La Bible, sans Job, ne serait plus tout à fait la Bible; c'est un peu comme si, dans l'histoire du Christ, il manquait la tentation et Gethsémané et surtout le "Pourquoi, pourquoi m'as-Tu abandonné?". Il nous manquerait cette lutte à bras le corps avec la souffrance, cette vision sincère du monde et des hommes. Il nous manquerait aussi cette certitude que Dieu aime les hommes qui, sincèrement, regardent le monde tel qu'il est, et non pas tel qu'ils voudraient qu'il fût. Il nous manquerait cette certitude que Dieu aime aussi ceux qui, à cause de la souffrance, le nient ou le rejettent. Mais surtout, il nous manquerait cette certitude que Dieu répond à ceux-là même qui, dans leurs cris ou leur révolte, malgré tout, Le cherchent.

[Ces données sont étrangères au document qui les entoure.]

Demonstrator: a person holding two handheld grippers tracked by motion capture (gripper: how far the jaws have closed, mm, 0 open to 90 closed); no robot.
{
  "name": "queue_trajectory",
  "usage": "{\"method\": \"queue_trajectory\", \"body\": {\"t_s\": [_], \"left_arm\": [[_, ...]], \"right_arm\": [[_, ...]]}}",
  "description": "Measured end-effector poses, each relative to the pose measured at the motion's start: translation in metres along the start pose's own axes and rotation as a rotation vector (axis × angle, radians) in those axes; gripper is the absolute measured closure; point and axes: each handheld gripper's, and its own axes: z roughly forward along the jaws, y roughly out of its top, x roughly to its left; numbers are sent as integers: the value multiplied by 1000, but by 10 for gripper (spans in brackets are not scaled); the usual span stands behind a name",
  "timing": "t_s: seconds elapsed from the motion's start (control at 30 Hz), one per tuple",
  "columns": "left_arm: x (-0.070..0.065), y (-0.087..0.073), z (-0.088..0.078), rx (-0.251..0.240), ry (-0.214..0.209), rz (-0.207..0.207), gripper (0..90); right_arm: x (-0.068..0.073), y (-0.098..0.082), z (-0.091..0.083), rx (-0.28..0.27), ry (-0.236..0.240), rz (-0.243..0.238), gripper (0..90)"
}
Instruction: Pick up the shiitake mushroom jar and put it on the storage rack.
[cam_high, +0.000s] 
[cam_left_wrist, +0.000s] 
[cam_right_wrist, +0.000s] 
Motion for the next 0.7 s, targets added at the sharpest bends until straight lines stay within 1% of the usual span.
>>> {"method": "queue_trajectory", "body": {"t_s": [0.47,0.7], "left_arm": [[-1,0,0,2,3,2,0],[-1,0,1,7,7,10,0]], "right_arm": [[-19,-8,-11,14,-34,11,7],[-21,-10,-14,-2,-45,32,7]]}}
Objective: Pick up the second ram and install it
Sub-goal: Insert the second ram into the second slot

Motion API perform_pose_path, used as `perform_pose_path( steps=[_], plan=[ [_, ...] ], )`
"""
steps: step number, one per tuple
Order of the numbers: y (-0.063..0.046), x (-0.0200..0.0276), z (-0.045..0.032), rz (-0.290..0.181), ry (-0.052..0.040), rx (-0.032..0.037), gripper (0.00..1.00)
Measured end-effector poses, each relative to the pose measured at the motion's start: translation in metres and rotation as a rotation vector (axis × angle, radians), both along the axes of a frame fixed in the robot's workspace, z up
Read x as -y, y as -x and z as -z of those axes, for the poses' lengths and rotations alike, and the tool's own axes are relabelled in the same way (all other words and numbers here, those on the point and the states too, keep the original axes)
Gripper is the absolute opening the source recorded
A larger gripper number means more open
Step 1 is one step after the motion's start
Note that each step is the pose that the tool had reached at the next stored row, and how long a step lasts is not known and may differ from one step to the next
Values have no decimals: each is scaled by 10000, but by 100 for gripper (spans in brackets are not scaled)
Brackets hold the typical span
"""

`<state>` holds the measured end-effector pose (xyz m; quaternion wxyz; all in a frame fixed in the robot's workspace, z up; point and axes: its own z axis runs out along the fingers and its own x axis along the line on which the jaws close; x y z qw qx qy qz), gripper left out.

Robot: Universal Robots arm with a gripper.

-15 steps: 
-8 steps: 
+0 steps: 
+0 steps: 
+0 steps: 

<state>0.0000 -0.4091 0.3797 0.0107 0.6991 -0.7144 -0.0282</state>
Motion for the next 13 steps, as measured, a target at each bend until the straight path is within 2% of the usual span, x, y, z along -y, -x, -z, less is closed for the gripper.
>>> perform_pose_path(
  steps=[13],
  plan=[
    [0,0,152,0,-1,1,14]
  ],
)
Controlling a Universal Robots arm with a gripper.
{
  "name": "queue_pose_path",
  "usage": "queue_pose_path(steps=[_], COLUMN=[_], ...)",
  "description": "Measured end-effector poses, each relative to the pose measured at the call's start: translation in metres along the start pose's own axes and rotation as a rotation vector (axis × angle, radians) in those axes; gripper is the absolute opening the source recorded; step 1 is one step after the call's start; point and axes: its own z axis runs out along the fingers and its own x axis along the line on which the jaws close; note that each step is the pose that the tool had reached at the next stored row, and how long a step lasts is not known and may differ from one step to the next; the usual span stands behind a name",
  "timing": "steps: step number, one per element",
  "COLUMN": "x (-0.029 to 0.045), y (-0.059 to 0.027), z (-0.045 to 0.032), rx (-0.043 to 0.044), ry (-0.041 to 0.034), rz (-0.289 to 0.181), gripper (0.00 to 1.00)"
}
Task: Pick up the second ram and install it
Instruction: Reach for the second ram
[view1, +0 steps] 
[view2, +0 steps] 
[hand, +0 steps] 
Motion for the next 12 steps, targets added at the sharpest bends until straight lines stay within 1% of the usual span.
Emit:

Pour nous chrétiens, le livre de Job ne prendra sa pleine lumière qu'avec le Nouveau Testament. Et ceci, non seulement parce qu'à certains moments, Job a entrevu la nécessité d'un médiateur, mais parce que, dans sa souffrance même, Job est un précurseur du Christ. Nous ne pouvons pas oublier que Jésus-Christ est venu assumer, vivre Lui-même, les souffrances et l'épreuve de Job. Le Fils de Dieu n'a pas laissé souffrir Job sans venir souffrir Lui-même. Dieu, pour nous chrétiens, est venu par le Christ vivre le malentendu de l'Amour.
Mais il faut aussi dire que les passages comme le second (éblouissant) discours de Dieu (Jb 40-41) seraient parfaitement inintelligibles ou simplement écrasants, voire rebutants, s'il n'y avait eu le Vendredi Saint.
Car c'est là qu'apparaît vraiment ce paradoxe du Dieu qui vainc au moment où Il est vaincu. Du Dieu dont toute la vraie toute-puissance est de devenir faible; du Dieu qui aurait pu subjuguer les foules, les contraindre, extirper Lui-même l'ivraie de leur coeur. C'est le sens des Rameaux: "Il aurais pu...", mais Il a préféré être rejeté par les foules, être traité Lui-même comme l'ivraie pour que le coeur des hommes ne soit pas éternellement vide, sans ivraie certes, mais aussi sans bon grain, sans péché, mais aussi sans amour.
Oui, aux Rameaux, Jésus-Christ nous montre qu'Il est Roi. Au Vendredi Saint, Il nous montre que sa couronne est une couronne d'épines.
Alors maintenant, vous aussi, en tant que chrétiens, saurez-vous dire:
Mais maintenant mon oeil T'a vu...
Je T'ai rencontré... Sur la Croix !"
Mais déjà le païen Job, émerveillé par la transcendance et la présence de Dieu, l'avait, à sa manière, rencontré et adoré.